While backing shims operate in a similar fashion to valve port flow restrictions there are many more tuning options with a backing shims that allow you to control high speed damping rates.
Preload Ring Shim
Ring shims can be used to preload the stack and increase low speed damping. Ring shims, or split shims, have one large shim and a thinner centering shim that fits inside the ID of the large shim. For the case below a 20 mm ring shim is used with a 16 mm centering shim. That combination preloads the four 20 mm backing shims with a deflection of 0.25 mm.
The stack preload increases the force needed to lift the shims off of the valve face increasing the low speed damping. The level of preload can be tuned by changing the thickness of the ring shim or centering shim, or moving the position of the ring shim up or down in the stack. Details of inputs needed to run a ring shim in the ReStackor Users Manual .
Stack Tuning with ReStackor
There are many different styles of shim stacks used in shock absorbers. The examples above cover the basics. Most shim stacks are some combination of the above configurations.
The graphical outputs produced by ReStackor are an important element of stack tuning. The stack deflection plots produced by the calculations provide insight into the features of the stack and the suspension velocities where each of those features come into play. Plotting the stack over the range of deflection allows you to determine the point where crossover gaps close, backing shims come into play or the influence of stack taper on the suspension damping profile. The capability to experiment with the stack configuration within the calculations of ReStackor gives you the capability to understand the effect of each feature in the stack structure and tune those effects. This significantly improves your capability to tune a stack.
With the basic features of the stack structure understood you can use the detailed calculations of ReStackor pro to determine the suspension velocities where each of those features control suspension damping rates. The stack can be retuned to alter the suspension velocity and bump height where those features control damping rates. This gives you the capability to customize the damping profile and tune in or out specific features of the stack at specific suspension velocities.

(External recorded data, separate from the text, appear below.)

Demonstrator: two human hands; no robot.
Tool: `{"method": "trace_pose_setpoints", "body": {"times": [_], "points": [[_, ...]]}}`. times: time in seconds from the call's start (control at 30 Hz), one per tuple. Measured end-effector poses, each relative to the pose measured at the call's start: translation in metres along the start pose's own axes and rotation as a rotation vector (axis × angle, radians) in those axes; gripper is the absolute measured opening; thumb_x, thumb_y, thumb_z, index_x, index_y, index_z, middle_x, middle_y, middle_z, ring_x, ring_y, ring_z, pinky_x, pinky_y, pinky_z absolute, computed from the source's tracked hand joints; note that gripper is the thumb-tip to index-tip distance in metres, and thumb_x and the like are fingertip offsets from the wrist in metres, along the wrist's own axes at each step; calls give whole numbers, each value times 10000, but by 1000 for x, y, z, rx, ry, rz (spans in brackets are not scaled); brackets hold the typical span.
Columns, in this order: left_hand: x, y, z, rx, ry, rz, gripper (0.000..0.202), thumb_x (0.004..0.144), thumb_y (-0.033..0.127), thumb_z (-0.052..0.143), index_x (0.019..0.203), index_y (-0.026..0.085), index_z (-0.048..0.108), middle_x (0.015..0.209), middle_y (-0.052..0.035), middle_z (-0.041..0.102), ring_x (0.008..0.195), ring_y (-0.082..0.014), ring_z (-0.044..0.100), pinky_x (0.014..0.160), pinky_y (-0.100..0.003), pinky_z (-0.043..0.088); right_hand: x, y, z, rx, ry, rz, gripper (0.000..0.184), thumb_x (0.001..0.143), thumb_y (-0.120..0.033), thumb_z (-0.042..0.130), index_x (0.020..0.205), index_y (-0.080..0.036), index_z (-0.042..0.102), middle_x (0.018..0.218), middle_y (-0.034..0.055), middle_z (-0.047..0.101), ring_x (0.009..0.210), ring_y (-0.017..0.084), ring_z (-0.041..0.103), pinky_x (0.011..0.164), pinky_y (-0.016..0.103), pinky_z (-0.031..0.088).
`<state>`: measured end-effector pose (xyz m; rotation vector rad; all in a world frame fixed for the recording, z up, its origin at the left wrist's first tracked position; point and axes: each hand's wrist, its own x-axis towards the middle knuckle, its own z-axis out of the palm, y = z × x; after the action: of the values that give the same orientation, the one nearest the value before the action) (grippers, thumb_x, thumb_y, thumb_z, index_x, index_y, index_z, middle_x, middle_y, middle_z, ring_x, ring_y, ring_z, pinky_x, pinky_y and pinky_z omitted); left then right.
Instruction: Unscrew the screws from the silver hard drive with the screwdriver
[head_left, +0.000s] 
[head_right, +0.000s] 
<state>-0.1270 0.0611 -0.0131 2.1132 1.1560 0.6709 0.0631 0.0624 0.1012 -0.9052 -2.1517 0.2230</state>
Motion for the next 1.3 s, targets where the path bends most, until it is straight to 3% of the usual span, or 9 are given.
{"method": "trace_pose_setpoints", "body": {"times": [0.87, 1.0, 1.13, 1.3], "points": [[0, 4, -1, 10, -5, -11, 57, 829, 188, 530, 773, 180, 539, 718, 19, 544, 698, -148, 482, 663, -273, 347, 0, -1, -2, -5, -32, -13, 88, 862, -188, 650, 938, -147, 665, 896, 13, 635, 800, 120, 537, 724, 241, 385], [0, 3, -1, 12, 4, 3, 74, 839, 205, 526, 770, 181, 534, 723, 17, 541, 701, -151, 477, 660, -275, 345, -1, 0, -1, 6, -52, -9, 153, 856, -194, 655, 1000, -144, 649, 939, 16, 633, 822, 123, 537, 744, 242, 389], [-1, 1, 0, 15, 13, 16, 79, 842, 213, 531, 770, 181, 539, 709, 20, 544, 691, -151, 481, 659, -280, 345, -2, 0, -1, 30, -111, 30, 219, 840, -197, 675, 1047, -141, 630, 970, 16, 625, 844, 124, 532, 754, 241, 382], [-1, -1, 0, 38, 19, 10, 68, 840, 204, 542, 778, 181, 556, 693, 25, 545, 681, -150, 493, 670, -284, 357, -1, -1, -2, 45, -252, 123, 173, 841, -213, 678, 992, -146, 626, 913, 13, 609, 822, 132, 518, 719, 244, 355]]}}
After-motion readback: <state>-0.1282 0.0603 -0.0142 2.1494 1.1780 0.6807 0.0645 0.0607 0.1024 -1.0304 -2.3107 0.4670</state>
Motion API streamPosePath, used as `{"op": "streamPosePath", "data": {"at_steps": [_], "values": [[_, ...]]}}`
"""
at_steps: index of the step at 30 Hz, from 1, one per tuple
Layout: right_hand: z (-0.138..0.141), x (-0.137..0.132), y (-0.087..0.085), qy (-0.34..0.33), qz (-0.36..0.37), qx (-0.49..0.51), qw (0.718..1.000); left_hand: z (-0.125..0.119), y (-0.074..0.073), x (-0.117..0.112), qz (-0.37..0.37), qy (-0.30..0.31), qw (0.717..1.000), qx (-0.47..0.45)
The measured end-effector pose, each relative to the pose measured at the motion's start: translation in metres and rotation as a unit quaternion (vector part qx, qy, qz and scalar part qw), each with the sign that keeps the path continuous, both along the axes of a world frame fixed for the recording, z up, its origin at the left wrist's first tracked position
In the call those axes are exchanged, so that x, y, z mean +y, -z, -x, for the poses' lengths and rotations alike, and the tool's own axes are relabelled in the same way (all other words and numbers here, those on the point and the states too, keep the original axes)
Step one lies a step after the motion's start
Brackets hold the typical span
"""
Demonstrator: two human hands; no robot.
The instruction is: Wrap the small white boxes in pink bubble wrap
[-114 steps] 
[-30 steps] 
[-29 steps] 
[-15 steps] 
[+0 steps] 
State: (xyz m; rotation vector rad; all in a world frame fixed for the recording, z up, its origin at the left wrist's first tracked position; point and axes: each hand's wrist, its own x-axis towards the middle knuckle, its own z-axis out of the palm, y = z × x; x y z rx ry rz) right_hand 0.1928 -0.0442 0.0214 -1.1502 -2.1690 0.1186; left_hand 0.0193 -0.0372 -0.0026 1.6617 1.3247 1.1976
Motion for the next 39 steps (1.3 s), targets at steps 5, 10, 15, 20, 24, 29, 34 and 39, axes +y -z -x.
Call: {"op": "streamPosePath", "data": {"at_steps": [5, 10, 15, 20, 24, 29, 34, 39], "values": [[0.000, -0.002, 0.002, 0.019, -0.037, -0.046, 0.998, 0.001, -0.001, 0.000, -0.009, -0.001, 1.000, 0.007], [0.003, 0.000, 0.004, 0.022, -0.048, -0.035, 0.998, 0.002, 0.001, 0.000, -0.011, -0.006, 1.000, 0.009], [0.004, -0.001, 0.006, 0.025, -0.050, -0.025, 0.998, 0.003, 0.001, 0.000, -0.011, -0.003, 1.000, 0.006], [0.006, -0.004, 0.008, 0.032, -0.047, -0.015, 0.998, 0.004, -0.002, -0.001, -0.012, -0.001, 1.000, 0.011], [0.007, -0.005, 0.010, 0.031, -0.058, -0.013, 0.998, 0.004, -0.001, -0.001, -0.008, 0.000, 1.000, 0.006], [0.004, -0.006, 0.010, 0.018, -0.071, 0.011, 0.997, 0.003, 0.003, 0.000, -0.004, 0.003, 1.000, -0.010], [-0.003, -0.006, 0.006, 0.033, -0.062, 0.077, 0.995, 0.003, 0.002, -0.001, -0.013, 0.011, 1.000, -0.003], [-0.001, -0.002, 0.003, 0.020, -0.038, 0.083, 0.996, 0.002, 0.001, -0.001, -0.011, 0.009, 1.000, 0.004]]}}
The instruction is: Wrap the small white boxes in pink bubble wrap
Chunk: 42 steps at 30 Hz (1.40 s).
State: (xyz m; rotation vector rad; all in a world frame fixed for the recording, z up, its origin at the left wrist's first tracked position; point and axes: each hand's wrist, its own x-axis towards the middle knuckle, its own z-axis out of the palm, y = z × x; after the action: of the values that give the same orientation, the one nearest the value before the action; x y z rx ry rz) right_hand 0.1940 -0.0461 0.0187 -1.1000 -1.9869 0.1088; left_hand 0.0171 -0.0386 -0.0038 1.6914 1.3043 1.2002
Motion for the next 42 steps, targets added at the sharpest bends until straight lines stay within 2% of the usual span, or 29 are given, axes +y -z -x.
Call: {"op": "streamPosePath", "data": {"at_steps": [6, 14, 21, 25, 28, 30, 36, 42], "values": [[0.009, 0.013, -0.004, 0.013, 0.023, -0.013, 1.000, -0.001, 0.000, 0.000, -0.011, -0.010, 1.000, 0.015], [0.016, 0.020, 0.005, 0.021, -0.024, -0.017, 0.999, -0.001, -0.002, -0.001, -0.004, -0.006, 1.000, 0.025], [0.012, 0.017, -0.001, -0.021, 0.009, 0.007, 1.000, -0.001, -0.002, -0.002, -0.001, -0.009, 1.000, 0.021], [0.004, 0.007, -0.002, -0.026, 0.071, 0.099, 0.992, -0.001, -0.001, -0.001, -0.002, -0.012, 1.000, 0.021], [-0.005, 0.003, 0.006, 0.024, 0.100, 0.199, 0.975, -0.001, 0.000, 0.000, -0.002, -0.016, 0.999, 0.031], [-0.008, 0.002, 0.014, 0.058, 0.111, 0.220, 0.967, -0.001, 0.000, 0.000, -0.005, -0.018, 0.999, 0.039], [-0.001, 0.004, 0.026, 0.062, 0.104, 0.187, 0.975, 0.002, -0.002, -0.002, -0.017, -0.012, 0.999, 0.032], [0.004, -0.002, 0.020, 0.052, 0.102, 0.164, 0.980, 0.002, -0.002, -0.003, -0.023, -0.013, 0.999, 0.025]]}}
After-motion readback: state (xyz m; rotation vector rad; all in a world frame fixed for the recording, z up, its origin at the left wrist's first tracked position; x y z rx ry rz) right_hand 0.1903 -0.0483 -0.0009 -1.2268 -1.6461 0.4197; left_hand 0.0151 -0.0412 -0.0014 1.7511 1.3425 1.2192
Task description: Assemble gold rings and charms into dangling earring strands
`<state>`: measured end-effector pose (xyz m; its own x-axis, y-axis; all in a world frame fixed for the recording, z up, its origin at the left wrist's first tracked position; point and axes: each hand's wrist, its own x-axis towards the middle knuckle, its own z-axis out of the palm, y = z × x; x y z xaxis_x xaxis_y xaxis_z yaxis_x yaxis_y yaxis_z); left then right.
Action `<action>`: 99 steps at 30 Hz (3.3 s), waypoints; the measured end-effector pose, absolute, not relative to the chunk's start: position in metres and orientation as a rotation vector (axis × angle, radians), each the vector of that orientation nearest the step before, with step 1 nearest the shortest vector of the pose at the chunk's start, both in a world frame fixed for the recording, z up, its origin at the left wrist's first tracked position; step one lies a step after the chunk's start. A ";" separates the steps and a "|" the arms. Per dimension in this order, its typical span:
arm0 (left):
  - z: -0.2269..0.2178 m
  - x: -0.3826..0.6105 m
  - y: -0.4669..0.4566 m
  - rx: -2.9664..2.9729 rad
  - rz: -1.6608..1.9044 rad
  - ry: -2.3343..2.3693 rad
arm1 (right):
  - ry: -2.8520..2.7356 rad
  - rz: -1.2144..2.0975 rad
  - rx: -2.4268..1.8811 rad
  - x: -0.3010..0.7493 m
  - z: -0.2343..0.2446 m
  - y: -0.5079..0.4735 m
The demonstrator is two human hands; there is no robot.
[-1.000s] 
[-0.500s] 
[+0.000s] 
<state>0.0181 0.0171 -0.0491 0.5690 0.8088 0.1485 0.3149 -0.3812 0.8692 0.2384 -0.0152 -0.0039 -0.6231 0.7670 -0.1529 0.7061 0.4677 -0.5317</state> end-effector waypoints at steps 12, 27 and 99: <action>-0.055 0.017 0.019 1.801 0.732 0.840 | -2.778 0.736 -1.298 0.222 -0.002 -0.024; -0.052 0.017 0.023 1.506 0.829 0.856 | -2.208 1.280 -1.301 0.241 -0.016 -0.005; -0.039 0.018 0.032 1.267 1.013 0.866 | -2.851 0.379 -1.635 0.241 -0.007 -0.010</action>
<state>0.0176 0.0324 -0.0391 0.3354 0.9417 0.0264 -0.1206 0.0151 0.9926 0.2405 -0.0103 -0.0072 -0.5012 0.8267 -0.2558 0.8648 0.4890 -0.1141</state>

Whether you are a seasoned professional or a first time tuner ReStackor gives you the information and insight you need to understand each feature of the stack, how those features effect damping rates and the suspension velocities where those features affect the feel and operation of the suspension. This gives you the capability to retune the stack to produce specific effects and control damping rates over the entire range of suspension speeds. Having those effects referenced to the clicker settings allows you to instantly recognize the magnitude of each effect and tune the stack with predictable results.
ReStackor gives you the capability to tune the suspension far beyond levels previously possible, this is a new era in suspension tuning.